Does FreedomWorks or TPE have the money to pay for one?  Remember, they're the ones financing his operations. 
They probably do, but a normal recount won't change a thing - a recount isn't going to overturn Cochran's victory margin (6,693 votes). What needs to happen for McDaniel to win is either

1)The courts throwing out the votes of all who aren't registered republicans and then recounting the remaining ballots, or

2)The courts demanding that a second runoff be held, which is closed off to anyone who wasn't a registered republican as of June 23, 2014. (the day before the runoff) (prohibiting last-minute registration changes between the 1st and 2nd runoffs)

Neither scenario seems very likely.

No, both of those scenarios are impossible because there is no partisan voter registration in Mississippi.

I don't know why you people have yet to understand this, in Mississippi there are are no such things as Republicans and Democrats.

And why would the outside groups be willing to support a legal challenge when they've already conceded?

You do, in a state with no party registration, sort of "become" a "Republican" or a "Democrat" by voting in that party's primary for that year.  If you vote in the 1st primary as a Democrat, you are supposed to be ineligible to vote in the GOP runoff for any office.  Cochran would have a problem if McDaniel could somehow show that many black voters who participated in the second primary voted in the Democratic primary in the first round.

In 1986, Democrat Charlie Graddick, Alabama's Atty. General, ran for Governor in an open race.  He defeated Lt. Gov. Bill Baxley, who was more or less a national Democrat in the runoff.  Graddick was a conservative Democrat who, like Fob James, had previously voted in a Republican primary, and became a Democrat in the days when Alabama was solidly Dixie Democrat at the state level, and he appealed to Republicans to vote for him in the runoff.  Enough did to give Graddick victory in the runoff by a narrow margin.  Baxley, however, went to Court and pointed out that many GOP 1st primary voters voted in the Democratic runoff.  The Court actually reversed the results of the runoff and gave Baxley the nomination.  (This wasn't a great move for Baxley; he got creamed by a Republican nobody, Guy Hunt, in the general election, and resentment over how he won the primary was a key reason.)

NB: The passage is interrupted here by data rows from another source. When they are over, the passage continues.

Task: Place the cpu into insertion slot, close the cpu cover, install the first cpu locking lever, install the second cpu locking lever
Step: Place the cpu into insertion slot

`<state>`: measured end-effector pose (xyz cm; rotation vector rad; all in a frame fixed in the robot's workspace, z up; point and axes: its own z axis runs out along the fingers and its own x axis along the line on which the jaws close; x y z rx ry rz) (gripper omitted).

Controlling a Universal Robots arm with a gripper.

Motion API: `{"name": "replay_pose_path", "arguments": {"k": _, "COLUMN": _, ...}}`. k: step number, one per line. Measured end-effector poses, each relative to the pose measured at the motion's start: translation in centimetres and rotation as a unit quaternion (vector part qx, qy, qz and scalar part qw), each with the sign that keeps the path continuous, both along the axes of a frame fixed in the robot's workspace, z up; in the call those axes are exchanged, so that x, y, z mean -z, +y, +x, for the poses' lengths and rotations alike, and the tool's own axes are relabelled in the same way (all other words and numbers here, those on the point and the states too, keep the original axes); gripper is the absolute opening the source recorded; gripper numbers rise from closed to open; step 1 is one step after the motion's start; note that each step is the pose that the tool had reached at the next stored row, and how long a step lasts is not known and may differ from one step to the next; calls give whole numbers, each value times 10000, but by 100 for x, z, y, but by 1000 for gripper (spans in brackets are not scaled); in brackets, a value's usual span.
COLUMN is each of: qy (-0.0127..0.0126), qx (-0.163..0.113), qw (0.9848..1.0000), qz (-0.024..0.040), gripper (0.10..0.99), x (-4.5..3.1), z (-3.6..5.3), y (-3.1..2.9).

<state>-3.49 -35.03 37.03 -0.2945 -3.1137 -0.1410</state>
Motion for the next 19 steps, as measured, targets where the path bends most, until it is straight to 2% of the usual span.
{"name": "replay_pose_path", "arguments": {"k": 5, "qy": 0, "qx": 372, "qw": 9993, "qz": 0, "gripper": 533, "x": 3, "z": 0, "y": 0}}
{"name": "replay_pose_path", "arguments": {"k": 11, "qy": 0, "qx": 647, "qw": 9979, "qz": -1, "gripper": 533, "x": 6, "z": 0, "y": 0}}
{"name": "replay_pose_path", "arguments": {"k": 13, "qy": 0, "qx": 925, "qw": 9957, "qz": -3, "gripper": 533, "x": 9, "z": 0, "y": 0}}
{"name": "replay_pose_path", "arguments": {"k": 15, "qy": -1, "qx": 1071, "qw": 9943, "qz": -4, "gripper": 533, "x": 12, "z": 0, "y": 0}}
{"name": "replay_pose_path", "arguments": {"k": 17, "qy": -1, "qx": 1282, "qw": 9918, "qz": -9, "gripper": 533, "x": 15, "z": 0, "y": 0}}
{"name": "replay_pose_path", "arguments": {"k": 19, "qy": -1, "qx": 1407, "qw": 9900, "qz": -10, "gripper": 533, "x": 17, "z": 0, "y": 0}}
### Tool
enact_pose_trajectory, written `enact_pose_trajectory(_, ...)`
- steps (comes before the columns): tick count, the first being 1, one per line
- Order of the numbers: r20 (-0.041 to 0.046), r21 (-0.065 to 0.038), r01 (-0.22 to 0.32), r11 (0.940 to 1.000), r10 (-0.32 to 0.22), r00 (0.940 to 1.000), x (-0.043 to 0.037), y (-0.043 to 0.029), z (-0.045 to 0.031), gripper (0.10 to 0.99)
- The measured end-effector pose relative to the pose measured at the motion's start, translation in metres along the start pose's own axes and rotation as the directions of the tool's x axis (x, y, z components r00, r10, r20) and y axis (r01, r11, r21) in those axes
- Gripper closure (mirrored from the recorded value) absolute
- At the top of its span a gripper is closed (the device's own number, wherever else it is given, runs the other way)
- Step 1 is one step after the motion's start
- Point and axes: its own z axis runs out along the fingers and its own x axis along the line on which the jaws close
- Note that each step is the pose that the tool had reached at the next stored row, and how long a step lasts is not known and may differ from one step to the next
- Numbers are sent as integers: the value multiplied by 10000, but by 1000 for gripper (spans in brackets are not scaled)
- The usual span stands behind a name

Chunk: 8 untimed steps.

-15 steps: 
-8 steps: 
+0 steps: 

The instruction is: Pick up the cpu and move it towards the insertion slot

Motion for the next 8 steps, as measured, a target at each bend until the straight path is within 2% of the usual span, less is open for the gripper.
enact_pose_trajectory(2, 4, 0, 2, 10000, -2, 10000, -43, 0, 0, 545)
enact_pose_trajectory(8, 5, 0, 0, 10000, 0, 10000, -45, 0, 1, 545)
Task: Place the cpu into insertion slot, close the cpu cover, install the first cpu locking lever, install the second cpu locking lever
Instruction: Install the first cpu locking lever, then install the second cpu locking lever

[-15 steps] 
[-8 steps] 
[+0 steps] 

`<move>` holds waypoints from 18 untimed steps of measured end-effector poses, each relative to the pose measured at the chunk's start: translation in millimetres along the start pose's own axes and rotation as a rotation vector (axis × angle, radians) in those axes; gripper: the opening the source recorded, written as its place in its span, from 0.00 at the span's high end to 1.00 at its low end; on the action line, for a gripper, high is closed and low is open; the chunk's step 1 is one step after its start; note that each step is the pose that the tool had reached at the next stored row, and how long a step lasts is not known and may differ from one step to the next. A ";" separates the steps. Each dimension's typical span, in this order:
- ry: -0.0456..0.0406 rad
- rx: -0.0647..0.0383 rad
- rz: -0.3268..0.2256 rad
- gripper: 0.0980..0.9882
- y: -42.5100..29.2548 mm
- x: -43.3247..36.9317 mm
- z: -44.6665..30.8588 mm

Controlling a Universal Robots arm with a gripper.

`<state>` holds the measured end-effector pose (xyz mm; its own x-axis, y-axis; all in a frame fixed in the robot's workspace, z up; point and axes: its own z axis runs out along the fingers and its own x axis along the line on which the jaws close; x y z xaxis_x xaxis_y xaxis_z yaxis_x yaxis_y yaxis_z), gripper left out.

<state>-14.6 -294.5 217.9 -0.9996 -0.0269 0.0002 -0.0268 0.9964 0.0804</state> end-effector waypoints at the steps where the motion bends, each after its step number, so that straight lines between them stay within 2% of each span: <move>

Is this the deal with Cochran?  No one has yet said that it was, but if enough black voters voted that were, technically, ineligible because of having voted in the primary, McDaniel may prevail in Court.  And he would, IMO, fare better in the general election than Bill Baxley did in Alabama, in part because McDaniel is, indeed, swimming with the tide in MS, whereas Baxley was bucking a GOP trend, even in a Democratic year in 1986.  McDaniel's a jerk, but he's ambitious, and in the end, he will not be a party bolter.